Major League Baseball’s annual First Year Player Draft, also known as the Rule 4 Draft, takes place in June and was started in 1965. Rule 4 refers to the section in the Collective Bargaining Agreement that defines the draft.
The clubs draft in reverse order of their won-loss records from the previous season, with “sandwich picks” between the first and second rounds as compensation for teams that lost free agents.
- Never signed a major or minor league contract before
- Resident of U.S., Canada or U.S. territory
- High School players who have graduated but not gone to college
- Four-year college players after completing their junior year or after 21st birthday
- Junior and community college players
After the first round, the sandwich picks take place for the clubs that offered their free agents arbitration but were declined.

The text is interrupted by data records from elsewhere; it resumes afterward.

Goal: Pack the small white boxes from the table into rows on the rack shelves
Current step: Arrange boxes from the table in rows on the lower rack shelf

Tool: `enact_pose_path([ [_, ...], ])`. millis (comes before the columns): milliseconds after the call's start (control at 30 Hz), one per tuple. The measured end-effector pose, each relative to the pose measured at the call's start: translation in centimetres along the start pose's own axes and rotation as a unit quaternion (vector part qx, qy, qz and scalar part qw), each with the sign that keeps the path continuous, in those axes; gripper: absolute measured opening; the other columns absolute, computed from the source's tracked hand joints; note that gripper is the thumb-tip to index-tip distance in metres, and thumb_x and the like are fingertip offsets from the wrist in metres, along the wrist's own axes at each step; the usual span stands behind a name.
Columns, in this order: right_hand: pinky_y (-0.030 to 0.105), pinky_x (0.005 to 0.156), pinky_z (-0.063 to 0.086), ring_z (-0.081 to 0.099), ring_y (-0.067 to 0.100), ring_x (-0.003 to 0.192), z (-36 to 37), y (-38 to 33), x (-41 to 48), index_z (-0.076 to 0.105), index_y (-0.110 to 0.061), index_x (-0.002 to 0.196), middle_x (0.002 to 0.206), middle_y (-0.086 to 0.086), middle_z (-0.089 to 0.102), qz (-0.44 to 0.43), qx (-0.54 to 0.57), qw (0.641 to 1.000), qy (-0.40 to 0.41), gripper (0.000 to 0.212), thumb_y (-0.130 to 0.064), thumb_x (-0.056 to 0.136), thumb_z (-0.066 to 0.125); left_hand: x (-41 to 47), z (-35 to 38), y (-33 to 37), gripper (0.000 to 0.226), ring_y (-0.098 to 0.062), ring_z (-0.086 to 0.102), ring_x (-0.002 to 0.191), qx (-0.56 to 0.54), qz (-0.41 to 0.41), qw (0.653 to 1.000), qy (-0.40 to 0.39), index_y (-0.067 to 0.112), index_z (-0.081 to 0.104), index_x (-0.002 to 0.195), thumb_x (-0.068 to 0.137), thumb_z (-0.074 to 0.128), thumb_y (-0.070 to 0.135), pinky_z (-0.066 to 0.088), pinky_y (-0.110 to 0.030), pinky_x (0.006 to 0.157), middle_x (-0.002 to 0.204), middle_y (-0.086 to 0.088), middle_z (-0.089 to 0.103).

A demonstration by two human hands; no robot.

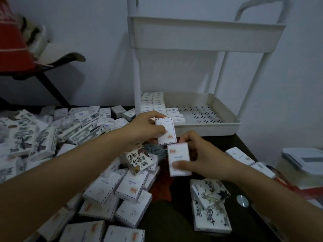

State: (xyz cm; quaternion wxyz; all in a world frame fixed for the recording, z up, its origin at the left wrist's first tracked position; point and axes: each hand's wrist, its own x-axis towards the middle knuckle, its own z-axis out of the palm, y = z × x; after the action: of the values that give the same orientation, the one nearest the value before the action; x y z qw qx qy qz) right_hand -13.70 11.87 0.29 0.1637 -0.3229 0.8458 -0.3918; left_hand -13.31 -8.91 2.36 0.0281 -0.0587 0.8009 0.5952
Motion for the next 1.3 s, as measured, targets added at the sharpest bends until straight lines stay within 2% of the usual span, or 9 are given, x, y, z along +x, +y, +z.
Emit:
enact_pose_path([
  [167,0.027,0.079,0.055,0.065,-0.002,0.090,-2.6,2.2,1.4,0.049,-0.042,0.111,0.104,-0.014,0.067,0.014,0.029,0.997,0.074,0.025,-0.039,0.090,0.063,2.0,0.3,0.8,0.038,-0.024,0.073,0.084,-0.139,-0.038,0.989,0.035,0.023,0.060,0.109,0.084,0.065,-0.005,0.060,-0.032,0.064,0.105,-0.013,0.068],
  [433,0.020,0.061,0.056,0.069,0.003,0.081,-5.3,4.4,4.9,0.054,-0.043,0.098,0.099,-0.009,0.070,0.002,0.144,0.975,0.167,0.024,-0.023,0.091,0.064,6.3,2.3,2.6,0.034,-0.025,0.073,0.086,-0.317,-0.050,0.947,-0.023,-0.003,0.057,0.118,0.084,0.062,-0.007,0.059,-0.031,0.064,0.105,-0.019,0.071],
  [500,0.016,0.057,0.052,0.070,0.002,0.078,-6.1,4.9,6.1,0.056,-0.047,0.093,0.092,-0.012,0.073,-0.002,0.157,0.970,0.185,0.025,-0.024,0.090,0.066,7.6,2.7,3.1,0.032,-0.022,0.073,0.087,-0.271,-0.033,0.962,-0.010,0.000,0.059,0.114,0.083,0.066,-0.003,0.060,-0.031,0.066,0.106,-0.018,0.070],
  [600,0.017,0.055,0.048,0.069,0.005,0.073,-7.3,5.7,8.4,0.057,-0.043,0.092,0.086,-0.012,0.073,0.000,0.158,0.965,0.209,0.020,-0.025,0.089,0.066,9.8,2.3,3.7,0.037,-0.011,0.071,0.076,-0.033,0.039,0.998,0.024,0.022,0.058,0.110,0.080,0.073,0.008,0.059,-0.025,0.063,0.099,-0.004,0.072],
  [700,0.019,0.053,0.048,0.068,0.006,0.069,-8.6,6.3,10.8,0.058,-0.041,0.089,0.082,-0.009,0.073,0.007,0.161,0.960,0.228,0.015,-0.027,0.089,0.065,12.0,1.7,4.7,0.033,-0.013,0.069,0.084,0.145,0.111,0.983,0.019,0.034,0.058,0.105,0.078,0.074,0.021,0.057,-0.027,0.074,0.096,0.004,0.071],
  [833,0.015,0.045,0.045,0.066,0.002,0.062,-10.2,7.1,13.4,0.057,-0.034,0.097,0.082,-0.006,0.073,0.010,0.173,0.950,0.261,0.013,-0.025,0.090,0.064,16.6,0.5,5.7,0.032,-0.007,0.060,0.082,0.189,0.112,0.972,0.082,0.024,0.054,0.106,0.080,0.073,0.025,0.049,-0.021,0.063,0.094,0.008,0.060],
  [933,0.012,0.046,0.046,0.066,0.008,0.078,-10.7,7.8,14.8,0.053,-0.027,0.108,0.100,-0.006,0.064,0.024,0.175,0.947,0.268,0.020,-0.021,0.092,0.063,19.4,-0.1,5.0,0.036,-0.012,0.056,0.085,0.260,0.081,0.956,0.110,0.020,0.052,0.109,0.081,0.072,0.028,0.042,-0.022,0.062,0.100,0.004,0.058],
  [1100,0.011,0.044,0.045,0.067,0.018,0.085,-10.6,9.2,16.7,0.050,-0.012,0.118,0.110,0.001,0.060,0.032,0.138,0.946,0.293,0.031,-0.016,0.090,0.065,20.6,-0.3,2.8,0.053,-0.017,0.057,0.092,0.339,0.105,0.934,0.032,0.030,0.044,0.127,0.082,0.072,0.024,0.046,-0.028,0.076,0.111,0.001,0.055],
  [1300,0.014,0.046,0.049,0.067,0.009,0.084,-10.8,10.3,18.6,0.054,-0.027,0.117,0.107,-0.009,0.060,0.013,0.076,0.948,0.310,0.030,-0.024,0.090,0.065,21.0,-0.1,1.9,0.043,-0.019,0.055,0.103,0.480,0.105,0.871,-0.008,0.028,0.050,0.127,0.086,0.063,0.029,0.045,-0.030,0.086,0.118,0.001,0.060],
])
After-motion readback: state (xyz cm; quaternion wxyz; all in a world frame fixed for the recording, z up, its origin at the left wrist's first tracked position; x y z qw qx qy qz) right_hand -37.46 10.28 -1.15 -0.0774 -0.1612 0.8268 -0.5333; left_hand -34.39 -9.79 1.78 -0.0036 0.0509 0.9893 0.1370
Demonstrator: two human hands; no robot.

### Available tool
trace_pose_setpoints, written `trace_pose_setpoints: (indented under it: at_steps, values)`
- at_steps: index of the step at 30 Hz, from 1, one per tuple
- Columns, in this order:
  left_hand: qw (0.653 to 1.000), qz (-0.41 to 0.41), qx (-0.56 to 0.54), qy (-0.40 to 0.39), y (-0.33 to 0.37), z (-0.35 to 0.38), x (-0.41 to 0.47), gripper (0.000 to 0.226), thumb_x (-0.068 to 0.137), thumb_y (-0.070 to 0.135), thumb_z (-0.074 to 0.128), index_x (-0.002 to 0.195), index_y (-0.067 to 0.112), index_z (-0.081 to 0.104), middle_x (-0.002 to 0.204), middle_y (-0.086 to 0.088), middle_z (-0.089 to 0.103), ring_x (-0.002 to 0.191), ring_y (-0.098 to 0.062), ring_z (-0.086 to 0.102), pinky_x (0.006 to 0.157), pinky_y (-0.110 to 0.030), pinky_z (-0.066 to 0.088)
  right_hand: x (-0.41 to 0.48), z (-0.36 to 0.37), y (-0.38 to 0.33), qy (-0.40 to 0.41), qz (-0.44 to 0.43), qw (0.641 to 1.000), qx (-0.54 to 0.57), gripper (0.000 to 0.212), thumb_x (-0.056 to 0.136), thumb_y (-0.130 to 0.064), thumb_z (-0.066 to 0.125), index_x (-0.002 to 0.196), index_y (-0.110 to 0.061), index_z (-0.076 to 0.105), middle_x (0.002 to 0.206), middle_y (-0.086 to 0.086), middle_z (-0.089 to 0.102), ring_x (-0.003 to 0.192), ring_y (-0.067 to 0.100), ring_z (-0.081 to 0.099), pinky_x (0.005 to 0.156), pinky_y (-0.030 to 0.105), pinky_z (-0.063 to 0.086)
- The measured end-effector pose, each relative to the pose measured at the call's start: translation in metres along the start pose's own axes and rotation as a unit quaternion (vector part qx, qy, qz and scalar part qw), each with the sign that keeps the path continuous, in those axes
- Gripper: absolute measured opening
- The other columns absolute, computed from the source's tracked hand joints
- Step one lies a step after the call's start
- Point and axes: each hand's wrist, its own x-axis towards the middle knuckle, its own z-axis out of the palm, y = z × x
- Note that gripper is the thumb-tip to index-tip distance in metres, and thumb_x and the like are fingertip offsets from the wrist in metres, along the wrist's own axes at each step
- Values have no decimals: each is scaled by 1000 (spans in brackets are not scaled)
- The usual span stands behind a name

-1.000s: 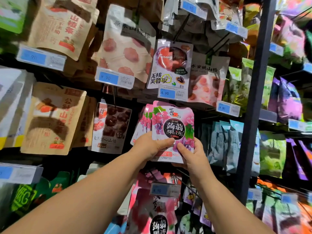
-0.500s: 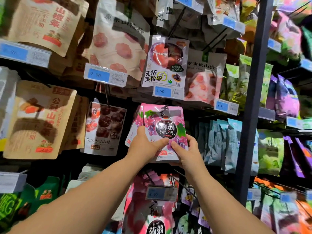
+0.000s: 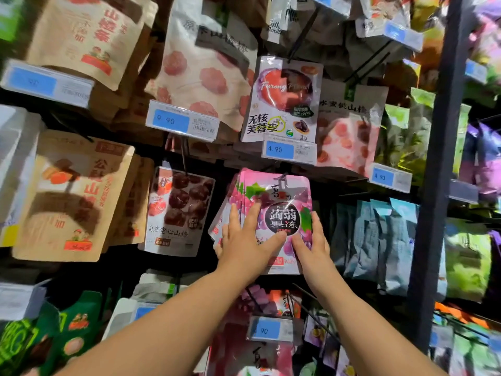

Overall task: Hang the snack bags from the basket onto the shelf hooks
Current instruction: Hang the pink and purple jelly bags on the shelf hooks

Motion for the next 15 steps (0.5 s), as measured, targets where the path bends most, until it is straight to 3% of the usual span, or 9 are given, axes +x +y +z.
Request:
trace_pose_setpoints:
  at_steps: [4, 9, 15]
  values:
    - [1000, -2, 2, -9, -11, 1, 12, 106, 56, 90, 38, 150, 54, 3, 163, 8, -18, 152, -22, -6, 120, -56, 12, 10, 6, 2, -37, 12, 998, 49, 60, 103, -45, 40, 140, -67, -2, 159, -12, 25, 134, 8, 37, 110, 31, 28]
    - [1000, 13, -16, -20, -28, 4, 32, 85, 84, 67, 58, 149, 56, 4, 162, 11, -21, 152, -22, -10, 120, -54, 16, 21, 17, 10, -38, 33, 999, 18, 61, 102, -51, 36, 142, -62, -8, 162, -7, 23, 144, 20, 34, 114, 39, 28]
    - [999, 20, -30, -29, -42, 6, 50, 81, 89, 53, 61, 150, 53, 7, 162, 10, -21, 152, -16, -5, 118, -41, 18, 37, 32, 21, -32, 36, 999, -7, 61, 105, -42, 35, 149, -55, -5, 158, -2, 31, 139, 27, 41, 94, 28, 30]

When such free agents sign elsewhere, their previous clubs get compensation based on the level of free agent that was lost. The Elias Sports Bureau classifies free agents as Type A, Type B or, previously, Type C. Here’s the lowdown on that:
- Type A – In the top 20% of players at his position. The team that signs a Type A FA surrenders its first-round pick to the previous club and the previous club also gets a sandwich pick.

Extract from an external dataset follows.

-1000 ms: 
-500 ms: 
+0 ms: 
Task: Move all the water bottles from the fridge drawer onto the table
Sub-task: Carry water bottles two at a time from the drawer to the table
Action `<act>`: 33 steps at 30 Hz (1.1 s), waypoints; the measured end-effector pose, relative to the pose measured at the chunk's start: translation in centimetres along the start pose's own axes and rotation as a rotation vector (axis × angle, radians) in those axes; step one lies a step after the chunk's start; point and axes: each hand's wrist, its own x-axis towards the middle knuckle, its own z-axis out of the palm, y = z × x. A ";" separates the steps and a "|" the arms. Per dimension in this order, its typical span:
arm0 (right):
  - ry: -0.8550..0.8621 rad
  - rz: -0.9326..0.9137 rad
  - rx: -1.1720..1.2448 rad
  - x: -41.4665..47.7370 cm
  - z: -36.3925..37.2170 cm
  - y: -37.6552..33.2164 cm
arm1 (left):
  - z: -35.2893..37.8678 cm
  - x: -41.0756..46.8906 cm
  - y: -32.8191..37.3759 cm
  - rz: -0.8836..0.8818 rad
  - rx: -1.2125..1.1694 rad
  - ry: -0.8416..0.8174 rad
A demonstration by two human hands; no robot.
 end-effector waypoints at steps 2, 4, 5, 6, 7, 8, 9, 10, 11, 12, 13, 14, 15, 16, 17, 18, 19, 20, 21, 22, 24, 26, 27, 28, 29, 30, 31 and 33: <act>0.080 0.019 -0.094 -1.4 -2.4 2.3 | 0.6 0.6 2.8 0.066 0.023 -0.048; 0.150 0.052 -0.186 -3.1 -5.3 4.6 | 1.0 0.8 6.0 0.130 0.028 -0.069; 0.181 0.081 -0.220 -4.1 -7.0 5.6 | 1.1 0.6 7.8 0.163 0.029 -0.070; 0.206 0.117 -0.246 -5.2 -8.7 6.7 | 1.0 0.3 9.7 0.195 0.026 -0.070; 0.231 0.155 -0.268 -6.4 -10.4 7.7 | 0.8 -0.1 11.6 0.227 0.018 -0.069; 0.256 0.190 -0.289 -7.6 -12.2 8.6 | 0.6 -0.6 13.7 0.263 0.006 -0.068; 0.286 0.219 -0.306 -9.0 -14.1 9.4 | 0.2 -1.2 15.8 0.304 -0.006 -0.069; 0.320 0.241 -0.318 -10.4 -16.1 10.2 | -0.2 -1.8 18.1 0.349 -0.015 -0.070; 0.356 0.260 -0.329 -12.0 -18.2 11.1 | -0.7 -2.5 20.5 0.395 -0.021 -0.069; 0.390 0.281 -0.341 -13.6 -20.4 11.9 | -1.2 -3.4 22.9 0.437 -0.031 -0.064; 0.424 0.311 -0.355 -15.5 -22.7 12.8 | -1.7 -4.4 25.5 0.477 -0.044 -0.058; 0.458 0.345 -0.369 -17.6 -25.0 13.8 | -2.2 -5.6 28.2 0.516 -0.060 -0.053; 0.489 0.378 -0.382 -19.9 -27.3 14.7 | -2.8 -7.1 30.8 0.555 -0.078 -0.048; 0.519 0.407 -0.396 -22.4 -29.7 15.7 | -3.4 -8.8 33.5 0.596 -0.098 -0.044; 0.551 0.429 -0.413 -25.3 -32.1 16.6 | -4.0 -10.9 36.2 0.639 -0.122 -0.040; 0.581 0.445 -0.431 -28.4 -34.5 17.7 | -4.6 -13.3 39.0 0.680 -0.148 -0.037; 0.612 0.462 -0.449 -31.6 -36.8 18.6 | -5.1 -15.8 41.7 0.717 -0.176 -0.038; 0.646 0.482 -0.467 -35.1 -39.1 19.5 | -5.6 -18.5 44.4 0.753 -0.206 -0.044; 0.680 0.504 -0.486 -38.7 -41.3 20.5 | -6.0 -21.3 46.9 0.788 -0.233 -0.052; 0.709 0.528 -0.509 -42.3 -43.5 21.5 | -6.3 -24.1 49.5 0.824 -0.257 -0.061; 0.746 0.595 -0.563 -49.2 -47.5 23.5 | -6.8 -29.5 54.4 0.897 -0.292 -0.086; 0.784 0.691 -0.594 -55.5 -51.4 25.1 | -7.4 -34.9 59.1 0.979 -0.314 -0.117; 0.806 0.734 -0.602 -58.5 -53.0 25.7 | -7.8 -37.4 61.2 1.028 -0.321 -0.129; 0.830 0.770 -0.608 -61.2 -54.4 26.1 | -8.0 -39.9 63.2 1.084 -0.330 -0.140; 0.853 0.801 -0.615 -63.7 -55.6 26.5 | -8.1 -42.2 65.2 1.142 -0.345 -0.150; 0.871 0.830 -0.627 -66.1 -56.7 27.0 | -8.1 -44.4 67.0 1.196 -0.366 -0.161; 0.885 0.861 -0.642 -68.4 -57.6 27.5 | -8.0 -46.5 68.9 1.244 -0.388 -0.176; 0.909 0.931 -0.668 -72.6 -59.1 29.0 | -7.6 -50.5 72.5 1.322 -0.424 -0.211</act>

- Type B – Below the top 20% but above the top 40% of players at his position. A team that loses a Type B free agent receives a sandwich pick.

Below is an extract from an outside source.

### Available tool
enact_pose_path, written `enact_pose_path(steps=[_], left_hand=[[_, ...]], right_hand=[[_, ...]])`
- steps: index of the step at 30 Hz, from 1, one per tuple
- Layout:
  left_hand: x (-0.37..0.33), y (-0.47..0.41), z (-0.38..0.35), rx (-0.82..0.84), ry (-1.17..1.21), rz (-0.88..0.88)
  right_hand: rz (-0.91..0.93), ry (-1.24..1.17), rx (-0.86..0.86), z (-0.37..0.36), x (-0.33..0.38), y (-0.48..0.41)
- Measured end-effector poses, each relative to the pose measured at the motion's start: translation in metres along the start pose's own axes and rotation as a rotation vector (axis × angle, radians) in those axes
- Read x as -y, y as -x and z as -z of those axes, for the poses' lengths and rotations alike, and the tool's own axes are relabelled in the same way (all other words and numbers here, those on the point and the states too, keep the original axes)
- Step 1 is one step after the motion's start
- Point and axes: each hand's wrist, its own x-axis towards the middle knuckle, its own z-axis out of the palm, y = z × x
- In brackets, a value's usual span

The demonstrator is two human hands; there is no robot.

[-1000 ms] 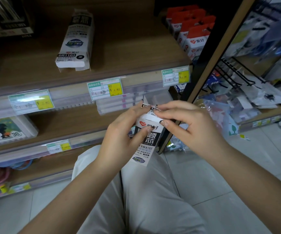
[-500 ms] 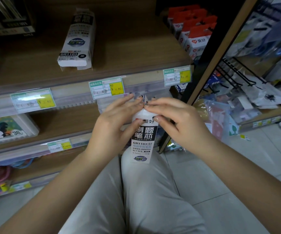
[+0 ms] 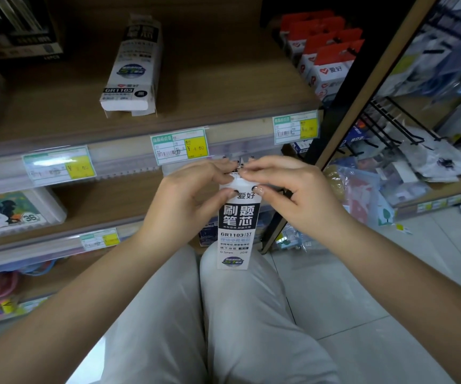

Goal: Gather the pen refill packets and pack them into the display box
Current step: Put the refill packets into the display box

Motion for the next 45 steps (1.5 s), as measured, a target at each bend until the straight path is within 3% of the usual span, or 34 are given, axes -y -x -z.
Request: enact_pose_path(steps=[5,10,24,34,42,45], left_hand=[[0.0,0.0,0.007,0.048,-0.028,0.007],[0.004,-0.001,0.007,0.084,-0.129,-0.099],[0.004,0.002,0.004,0.056,-0.095,-0.128],[0.003,0.007,0.005,0.058,-0.012,-0.069],[0.002,0.015,0.006,-0.062,0.206,0.129],[0.002,0.015,0.004,-0.082,0.199,0.108]], right_hand=[[-0.085,-0.079,-0.051,-0.011,0.002,0.007],[-0.242,-0.355,-0.119,-0.017,0.003,0.007],[0.03,0.059,-0.102,-0.016,0.001,0.013],[0.043,0.061,-0.088,-0.019,0.005,0.015],[-0.051,-0.057,-0.067,-0.018,0.011,0.011],[-0.057,-0.067,-0.077,-0.018,0.011,0.012]])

- Type C – No longer exists. It covered “everybody else” or represented no classification, i.e. not a Type A or Type B. This class was eliminated in the most recent CBA.
Another way to get a compensatory pick is if a club was unable to sign its first- or second- round pick from the previous year’s draft. In this case, the club gets a pick in the same slot, plus one. For example, if a club picks 15th and doesn’t sign the draftee, they receive the 16th pick the following year. That’s why the opening round can have more than 30 picks.
The deadline for signing a player is August 15th and a player who fails to sign by that date is may be drafted again in future drafts providing he meets the eligibility requirements. He may not be drafted by that same team again unless he has given his consent.
The first pick ever selected was OF Rick Monday, taken by the Kansas City A’s in the inaugural draft in 1965. The slugger from Arizona St. went on to play with the Cubs and Dodgers as well.